__EXERCISE AIM__:
Beginning with the opening line, set down each line of the material below exactly, stopping once the line with "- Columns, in" is done.

○ ○ ○ ○

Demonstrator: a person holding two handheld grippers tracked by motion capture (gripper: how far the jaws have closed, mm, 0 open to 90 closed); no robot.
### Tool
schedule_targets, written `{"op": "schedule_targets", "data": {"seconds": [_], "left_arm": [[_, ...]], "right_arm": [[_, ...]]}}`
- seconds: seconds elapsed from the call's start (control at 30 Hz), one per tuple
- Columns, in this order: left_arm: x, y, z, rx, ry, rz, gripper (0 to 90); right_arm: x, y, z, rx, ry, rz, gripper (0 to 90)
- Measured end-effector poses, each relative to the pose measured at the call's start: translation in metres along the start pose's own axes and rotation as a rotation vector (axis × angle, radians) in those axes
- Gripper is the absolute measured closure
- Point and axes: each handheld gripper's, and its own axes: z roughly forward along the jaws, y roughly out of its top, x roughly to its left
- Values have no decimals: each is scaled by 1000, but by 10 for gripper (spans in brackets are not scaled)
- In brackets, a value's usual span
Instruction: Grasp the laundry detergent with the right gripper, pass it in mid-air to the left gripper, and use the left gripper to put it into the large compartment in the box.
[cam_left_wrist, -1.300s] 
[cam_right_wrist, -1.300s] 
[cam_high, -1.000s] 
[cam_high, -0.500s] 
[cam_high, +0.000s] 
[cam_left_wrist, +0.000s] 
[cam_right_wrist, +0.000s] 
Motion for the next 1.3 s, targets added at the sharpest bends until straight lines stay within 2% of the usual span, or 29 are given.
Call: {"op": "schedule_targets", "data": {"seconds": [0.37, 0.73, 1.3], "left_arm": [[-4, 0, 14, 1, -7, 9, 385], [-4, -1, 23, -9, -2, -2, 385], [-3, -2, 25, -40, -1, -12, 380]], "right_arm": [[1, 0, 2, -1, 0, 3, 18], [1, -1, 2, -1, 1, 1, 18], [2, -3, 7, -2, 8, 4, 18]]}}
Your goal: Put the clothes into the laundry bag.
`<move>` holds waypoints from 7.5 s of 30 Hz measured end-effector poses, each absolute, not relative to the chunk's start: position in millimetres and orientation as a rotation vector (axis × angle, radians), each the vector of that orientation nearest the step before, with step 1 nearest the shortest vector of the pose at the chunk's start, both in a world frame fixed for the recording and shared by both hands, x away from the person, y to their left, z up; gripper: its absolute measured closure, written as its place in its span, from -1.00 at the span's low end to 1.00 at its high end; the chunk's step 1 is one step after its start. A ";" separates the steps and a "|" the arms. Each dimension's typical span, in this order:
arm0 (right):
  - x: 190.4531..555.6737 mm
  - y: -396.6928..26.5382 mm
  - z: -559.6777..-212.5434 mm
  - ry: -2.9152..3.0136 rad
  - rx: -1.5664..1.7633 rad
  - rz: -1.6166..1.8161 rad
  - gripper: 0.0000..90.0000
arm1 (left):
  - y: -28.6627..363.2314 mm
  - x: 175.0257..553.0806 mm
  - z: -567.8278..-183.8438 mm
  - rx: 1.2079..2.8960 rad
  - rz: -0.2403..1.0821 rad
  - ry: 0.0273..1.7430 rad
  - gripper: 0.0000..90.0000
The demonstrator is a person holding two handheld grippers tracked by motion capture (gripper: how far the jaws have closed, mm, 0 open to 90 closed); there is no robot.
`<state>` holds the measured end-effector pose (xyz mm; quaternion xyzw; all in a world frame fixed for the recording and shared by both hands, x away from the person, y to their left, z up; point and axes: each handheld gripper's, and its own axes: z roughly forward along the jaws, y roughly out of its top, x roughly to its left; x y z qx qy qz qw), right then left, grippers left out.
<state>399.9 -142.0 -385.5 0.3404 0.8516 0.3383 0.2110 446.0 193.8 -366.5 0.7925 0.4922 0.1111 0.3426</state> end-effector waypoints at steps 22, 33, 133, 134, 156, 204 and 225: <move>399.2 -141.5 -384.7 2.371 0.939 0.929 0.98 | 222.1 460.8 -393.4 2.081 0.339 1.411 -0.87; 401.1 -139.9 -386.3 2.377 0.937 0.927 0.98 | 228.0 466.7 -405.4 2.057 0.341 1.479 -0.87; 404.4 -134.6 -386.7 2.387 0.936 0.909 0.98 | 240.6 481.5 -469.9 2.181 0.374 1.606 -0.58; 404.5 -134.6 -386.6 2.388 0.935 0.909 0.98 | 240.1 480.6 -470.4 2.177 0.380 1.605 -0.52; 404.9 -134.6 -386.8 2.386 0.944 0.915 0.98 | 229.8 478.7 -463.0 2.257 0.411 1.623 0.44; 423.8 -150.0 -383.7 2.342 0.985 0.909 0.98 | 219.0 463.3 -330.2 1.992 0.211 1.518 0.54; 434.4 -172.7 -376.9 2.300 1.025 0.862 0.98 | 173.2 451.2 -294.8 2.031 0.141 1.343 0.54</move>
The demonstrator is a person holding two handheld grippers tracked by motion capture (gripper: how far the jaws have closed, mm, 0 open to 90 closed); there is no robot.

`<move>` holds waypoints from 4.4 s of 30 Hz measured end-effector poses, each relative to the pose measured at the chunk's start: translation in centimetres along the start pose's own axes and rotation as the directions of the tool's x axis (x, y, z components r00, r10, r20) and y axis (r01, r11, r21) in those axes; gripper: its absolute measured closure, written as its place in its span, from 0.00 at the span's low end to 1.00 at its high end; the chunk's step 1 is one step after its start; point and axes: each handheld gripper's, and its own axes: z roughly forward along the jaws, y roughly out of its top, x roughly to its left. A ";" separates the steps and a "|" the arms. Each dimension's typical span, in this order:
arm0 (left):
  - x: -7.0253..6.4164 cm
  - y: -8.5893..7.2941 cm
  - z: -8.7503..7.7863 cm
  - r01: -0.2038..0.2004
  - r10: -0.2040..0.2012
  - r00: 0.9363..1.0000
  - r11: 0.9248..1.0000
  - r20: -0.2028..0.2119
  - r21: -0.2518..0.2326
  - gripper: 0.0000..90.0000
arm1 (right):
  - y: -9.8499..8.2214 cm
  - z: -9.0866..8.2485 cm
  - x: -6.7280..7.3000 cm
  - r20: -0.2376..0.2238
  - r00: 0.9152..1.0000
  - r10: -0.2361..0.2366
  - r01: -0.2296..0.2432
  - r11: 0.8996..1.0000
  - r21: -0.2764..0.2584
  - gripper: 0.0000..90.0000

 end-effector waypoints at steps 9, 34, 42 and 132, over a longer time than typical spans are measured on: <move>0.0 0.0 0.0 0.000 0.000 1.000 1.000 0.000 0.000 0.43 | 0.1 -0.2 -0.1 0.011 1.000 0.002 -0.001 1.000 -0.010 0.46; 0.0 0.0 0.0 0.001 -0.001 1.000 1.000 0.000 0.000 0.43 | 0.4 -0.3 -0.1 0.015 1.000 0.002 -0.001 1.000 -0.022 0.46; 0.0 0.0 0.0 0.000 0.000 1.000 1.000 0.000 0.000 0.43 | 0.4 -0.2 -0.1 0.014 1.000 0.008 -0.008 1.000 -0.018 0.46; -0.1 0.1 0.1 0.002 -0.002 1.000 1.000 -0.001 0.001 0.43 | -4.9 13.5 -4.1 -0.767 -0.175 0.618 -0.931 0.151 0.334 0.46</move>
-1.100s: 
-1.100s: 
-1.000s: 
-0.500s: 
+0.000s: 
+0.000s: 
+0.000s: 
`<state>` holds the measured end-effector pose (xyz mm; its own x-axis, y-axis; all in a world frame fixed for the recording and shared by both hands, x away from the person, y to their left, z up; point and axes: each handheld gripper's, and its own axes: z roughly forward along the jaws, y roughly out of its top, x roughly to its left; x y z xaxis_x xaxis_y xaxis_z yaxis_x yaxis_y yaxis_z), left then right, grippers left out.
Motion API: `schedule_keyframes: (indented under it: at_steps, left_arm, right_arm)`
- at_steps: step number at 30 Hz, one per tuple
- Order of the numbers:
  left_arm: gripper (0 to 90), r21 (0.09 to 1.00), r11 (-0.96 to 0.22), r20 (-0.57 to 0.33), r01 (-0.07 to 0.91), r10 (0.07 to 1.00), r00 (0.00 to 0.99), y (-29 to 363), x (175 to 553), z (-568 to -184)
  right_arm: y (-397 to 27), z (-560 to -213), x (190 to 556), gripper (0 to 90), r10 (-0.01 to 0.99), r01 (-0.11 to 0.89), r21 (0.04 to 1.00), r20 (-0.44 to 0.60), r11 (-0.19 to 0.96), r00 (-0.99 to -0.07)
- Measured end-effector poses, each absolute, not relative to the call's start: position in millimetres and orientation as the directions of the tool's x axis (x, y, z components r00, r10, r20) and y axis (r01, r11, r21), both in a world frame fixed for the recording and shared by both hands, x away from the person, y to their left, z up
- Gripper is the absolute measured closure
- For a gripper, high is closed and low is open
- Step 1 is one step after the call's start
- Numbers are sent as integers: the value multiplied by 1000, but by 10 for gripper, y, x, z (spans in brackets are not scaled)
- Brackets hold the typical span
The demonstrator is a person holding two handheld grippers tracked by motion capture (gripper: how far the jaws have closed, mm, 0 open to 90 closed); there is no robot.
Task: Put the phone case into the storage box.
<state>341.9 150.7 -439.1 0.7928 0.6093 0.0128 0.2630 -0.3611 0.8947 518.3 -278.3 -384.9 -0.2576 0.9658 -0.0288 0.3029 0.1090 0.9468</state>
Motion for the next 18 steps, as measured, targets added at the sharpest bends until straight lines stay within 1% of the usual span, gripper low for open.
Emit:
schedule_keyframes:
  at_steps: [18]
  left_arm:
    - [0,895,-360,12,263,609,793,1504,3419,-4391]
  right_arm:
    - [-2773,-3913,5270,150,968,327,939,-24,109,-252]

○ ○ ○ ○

__TASK ANSWER__:
Demonstrator: a person holding two handheld grippers tracked by motion capture (gripper: how far the jaws have closed, mm, 0 open to 90 closed); no robot.
### Tool
schedule_targets, written `{"op": "schedule_targets", "data": {"seconds": [_], "left_arm": [[_, ...]], "right_arm": [[_, ...]]}}`
- seconds: seconds elapsed from the call's start (control at 30 Hz), one per tuple
- Columns, in this order: left_arm: x, y, z, rx, ry, rz, gripper (0 to 90); right_arm: x, y, z, rx, ry, rz, gripper (0 to 90)

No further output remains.